This week in VideoLAN - 17

6 September 2015

17th week of VideoLAN reports

As this now almost an habit, here is the weekly report of what has happened in the VideoLAN community and VLC development, during the past week.

You’ll see that this week has been busy on VLC’s core and the WinRT port.

Features and changes

VLC

The week started by adding the support for the newest versions of libavcodec/libavformat, who deprecate a few API and symbols that we were using. VLC 3.0.0 will be fully compatible with those releases.

access and stream

We then had quite a few modifications in the size reported by the access modules, that allowed to introduce a new helper stream_GetSize() that correctly reports unknown file sizes.

Related to this, the stream_Read() and stream_Peek() functions now warn if one doesn’t check the results; and a stream_Tell function was exposed through libvlccore.

The stream filter code was also streamlined to have a proper seek function, instead of a call to the Control() one and stream_Seek() was exposed to modules too.

The STREAM_IS_DIRECTORY Control call was improved, to behave similarly to the GET_SIZE one, and a ACCESS_IS_DIRECTORY was introduced in the same way.

All those changes are here to clean the VLC input and notably the stream filters, that were abused in their design. This is important to ensure that VLC always behaves in the same way, for all inputs, but also to correctly support all weird cases (a zip on a SMB share, containing an MKV with WMV in it).

We also removed the byte offset from seekpoints/chapters. Seeking is now only time-based.

the rest

The block allocation was reworked too: we remove block shrinkage feature and we added a block_TryRealloc() function.

Continuing the work of last weeks, the work on Video Toolbox acceleration for iOS and OS X was finished, mostly by fixing the memory management of frames.

The MediaCodec for Android code was modified to prepare the work on asynchronous decoding, by reworking the support for MPEG-4 video and allow late opening of the module.

The prefetch module was modified to support buffering while the input is paused.

Finally, the calls to the deprecated NSAutoreleasePool function were removed from all the OS X code; we removed the deprecated GnomeVFS module; we fixed issues with videos that have an alpha plane; and, of course, we’ve improved the HLS and DASH modules.

Android

As already said, a large part of the work for Android was to improve again the decoding speed, which is a focus of us since quite a few weeks.

We fixed numerous issues for the Android TV port, but also in the playlist management, and the video lifecycle.

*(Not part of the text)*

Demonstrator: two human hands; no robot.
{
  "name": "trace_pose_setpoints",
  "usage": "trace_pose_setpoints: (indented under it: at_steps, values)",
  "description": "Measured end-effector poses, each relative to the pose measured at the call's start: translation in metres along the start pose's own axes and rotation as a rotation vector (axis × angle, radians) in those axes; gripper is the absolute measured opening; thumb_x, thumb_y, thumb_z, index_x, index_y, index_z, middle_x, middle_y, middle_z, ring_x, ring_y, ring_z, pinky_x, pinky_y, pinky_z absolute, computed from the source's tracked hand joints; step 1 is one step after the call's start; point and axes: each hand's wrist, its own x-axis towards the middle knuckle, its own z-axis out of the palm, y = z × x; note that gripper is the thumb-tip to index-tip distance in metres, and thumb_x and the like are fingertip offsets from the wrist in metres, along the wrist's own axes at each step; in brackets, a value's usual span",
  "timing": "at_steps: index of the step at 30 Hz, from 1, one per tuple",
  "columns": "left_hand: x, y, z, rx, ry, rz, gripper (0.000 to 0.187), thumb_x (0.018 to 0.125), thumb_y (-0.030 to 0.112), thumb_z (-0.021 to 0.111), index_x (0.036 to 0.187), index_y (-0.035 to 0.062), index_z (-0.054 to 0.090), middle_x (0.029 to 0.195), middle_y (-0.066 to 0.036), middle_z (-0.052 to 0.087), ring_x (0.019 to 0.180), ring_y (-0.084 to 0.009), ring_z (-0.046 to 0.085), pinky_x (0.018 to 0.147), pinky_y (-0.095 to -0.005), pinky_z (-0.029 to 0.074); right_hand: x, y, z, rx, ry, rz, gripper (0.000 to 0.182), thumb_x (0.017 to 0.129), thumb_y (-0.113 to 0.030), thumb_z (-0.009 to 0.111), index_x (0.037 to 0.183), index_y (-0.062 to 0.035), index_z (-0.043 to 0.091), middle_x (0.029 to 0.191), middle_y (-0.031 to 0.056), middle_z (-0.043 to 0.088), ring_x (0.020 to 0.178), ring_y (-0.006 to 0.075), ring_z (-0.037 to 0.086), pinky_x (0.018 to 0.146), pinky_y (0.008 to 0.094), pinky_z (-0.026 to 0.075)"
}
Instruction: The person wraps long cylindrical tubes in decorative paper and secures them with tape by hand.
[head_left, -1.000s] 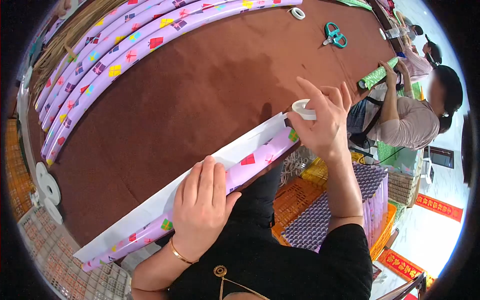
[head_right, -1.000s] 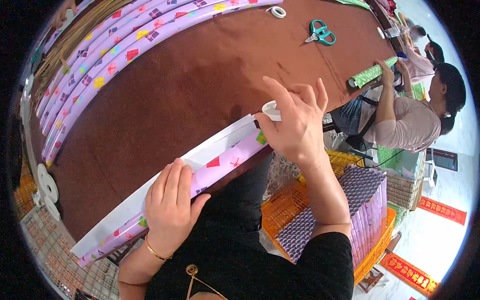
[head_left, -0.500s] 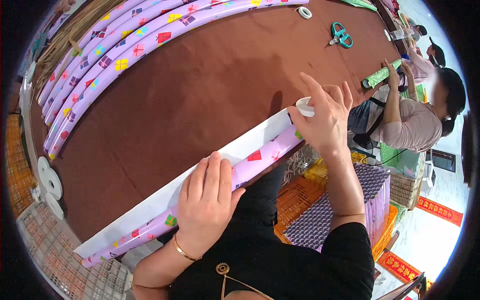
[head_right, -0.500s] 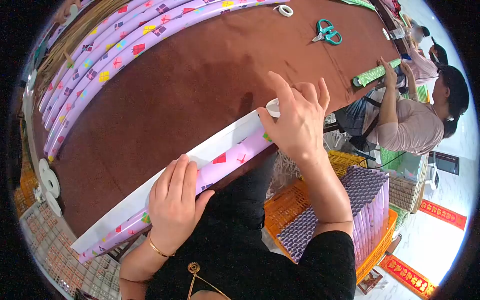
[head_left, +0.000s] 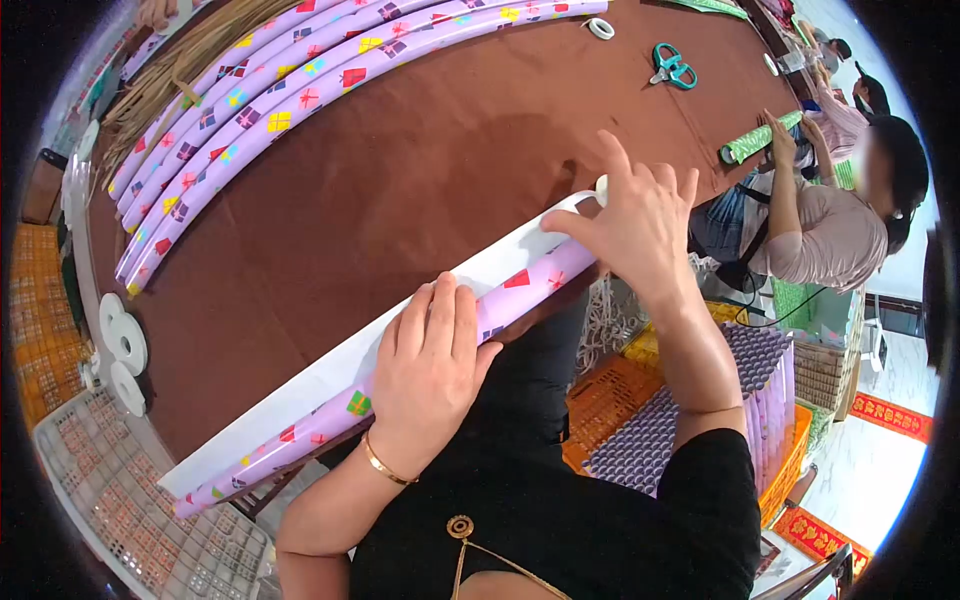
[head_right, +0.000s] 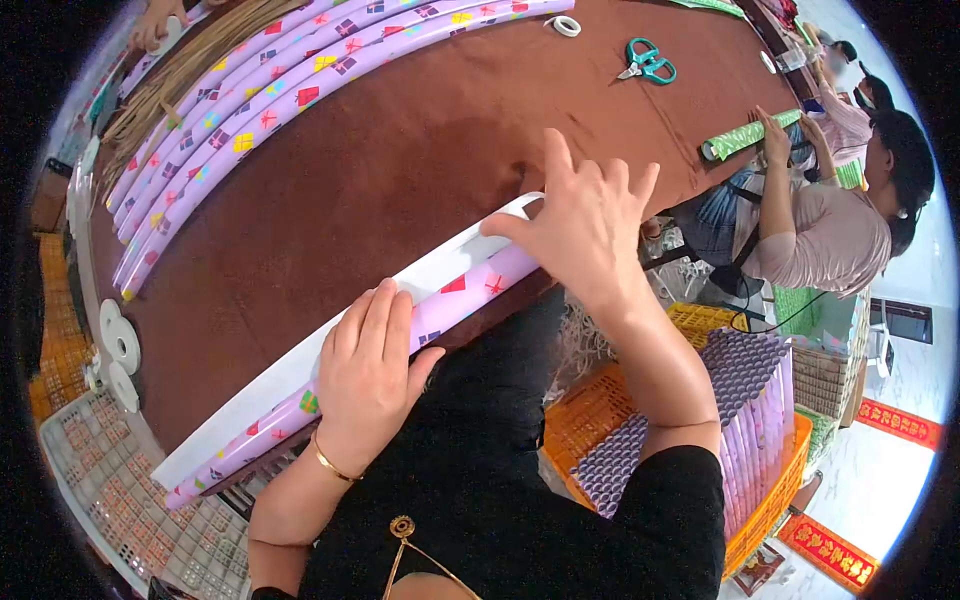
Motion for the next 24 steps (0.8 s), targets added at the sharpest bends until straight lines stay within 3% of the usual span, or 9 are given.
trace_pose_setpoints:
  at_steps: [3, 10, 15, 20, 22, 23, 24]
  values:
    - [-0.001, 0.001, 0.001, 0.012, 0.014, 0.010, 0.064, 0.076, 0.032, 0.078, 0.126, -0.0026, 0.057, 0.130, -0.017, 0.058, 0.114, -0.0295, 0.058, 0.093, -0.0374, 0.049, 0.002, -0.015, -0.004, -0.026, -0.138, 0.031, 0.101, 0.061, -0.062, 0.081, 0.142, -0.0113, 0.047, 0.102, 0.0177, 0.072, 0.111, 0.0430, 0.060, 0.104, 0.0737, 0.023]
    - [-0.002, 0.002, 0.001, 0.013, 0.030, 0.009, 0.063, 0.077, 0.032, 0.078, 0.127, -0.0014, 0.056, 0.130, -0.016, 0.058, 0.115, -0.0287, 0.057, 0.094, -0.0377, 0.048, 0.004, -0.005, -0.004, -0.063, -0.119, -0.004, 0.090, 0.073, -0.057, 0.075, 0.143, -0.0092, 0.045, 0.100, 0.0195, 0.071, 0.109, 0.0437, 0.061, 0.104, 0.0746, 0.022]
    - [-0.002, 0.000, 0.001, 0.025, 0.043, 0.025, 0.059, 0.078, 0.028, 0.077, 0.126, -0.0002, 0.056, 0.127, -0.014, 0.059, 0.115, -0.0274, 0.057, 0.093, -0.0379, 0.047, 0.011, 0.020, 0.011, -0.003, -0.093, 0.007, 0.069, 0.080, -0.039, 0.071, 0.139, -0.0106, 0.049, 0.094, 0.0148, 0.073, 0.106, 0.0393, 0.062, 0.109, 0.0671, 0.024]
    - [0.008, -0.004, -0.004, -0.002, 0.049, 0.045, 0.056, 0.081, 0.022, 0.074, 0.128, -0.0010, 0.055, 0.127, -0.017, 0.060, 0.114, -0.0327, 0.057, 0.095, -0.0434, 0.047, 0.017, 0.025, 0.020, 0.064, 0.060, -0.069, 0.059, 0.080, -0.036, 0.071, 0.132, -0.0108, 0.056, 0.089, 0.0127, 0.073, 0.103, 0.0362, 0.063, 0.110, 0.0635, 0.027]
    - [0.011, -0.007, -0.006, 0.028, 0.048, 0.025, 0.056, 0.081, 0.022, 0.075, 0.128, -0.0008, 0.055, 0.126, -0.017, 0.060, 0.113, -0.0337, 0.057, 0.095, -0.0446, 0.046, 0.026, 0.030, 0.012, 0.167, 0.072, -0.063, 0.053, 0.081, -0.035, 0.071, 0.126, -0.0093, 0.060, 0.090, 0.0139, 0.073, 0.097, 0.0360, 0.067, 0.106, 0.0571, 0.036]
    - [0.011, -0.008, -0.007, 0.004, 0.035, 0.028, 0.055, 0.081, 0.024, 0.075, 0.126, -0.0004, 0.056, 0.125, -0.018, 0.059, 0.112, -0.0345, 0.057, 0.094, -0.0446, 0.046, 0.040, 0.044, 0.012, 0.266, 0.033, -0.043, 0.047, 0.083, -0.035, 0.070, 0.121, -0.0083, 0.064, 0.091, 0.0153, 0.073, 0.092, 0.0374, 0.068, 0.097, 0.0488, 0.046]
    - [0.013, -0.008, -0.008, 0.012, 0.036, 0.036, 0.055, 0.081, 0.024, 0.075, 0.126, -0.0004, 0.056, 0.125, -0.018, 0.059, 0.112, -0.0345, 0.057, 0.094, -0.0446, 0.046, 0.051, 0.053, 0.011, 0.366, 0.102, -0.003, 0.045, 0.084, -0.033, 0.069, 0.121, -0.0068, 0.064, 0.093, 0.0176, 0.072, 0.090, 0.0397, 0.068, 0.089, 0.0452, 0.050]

Those issues were hard to track down, but they should be well fixed :)

The code of advanced options during playback was simplified and a corner-case fixed.

Finally, we’ve started to integrate the new DataBinding API into the application: this code is not merged yet, though. Maybe next week.

iOS

As for Android, most of the iOS work was done on the hardware decoders.

However, a bit of work was done on VLCKit to fix memory leaks and to rebase the work on top of the normal VLC code.

WinRT

Once again, the WinRT port was the more active, with almost 100 commits in a week.

Most of the core changes were to solve deadlocks, notably after using the hardware decoders, and the Thumbnailer.

The interface was updated to fix alignment bugs and issues reported by numerous users.

A large work was done on gestures and keyboard shortcuts to support more of them!

Finally, the audio and subtitles synchronization was implemented to match the desktop and the iOS and Android versions!

A new release should be expected soon!

Conferences

I was invited to speak at the Techniche conference about VLC, VideoLAN and the rest :)

Techniche

That’s all for this week! See you next! Have fun!